> _REQUIREMENT_
Below are the records; copy out every line that holds the word "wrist".

*** Opening EXERCISE INPUT ***

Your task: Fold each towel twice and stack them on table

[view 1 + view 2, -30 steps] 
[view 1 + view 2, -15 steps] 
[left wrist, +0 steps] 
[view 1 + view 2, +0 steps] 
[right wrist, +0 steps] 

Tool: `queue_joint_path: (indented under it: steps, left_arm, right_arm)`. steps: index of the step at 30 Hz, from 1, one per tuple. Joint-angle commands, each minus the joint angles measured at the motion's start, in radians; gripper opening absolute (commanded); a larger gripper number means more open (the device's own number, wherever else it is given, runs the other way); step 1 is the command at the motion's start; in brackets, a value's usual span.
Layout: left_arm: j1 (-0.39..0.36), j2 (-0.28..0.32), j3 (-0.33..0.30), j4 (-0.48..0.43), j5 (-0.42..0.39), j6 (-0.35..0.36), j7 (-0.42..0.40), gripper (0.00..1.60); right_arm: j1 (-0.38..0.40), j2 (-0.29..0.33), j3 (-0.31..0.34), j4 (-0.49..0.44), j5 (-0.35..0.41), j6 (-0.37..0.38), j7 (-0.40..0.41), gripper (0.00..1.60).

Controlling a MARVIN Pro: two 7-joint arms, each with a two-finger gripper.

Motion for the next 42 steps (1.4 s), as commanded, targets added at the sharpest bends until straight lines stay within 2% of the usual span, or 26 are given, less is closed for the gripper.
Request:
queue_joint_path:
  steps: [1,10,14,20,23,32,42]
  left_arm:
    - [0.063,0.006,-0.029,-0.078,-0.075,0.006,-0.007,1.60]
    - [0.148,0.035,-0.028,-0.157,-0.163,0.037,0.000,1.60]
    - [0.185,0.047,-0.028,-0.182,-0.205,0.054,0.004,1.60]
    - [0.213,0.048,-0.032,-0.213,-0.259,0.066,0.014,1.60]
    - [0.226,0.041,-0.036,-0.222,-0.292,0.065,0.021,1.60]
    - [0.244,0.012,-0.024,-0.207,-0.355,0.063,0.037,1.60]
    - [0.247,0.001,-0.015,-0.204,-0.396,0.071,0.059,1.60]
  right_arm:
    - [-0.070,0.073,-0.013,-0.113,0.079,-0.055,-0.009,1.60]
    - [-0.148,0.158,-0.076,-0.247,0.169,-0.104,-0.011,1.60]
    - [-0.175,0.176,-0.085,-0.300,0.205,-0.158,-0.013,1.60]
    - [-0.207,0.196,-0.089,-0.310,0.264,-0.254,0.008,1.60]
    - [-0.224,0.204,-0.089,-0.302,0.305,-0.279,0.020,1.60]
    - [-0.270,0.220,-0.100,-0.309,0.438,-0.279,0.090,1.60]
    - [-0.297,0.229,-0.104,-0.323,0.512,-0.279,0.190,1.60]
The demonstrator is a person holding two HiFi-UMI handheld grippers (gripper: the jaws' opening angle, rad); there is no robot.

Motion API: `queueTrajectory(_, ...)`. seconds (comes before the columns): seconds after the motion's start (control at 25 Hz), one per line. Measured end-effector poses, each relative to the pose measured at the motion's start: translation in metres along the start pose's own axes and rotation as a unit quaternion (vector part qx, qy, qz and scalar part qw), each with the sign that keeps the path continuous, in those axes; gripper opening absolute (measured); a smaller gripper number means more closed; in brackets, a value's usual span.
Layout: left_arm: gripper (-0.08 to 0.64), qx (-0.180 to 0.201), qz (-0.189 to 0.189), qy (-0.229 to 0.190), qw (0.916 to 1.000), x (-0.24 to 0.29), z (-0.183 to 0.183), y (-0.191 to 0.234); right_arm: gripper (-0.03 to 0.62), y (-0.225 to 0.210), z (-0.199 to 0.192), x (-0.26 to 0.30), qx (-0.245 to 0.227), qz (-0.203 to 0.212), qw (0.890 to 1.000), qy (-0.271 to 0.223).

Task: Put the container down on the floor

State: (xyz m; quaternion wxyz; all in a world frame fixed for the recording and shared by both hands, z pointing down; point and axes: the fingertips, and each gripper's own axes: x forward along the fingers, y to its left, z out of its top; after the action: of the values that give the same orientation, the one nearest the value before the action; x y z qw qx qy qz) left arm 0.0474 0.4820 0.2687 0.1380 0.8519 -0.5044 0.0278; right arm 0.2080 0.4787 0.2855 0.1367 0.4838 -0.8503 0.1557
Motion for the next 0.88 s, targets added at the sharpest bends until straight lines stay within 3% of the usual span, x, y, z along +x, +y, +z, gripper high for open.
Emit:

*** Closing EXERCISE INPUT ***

> _WRITTEN RESPONSE_
[left wrist, +0 steps] 
[right wrist, +0 steps] 

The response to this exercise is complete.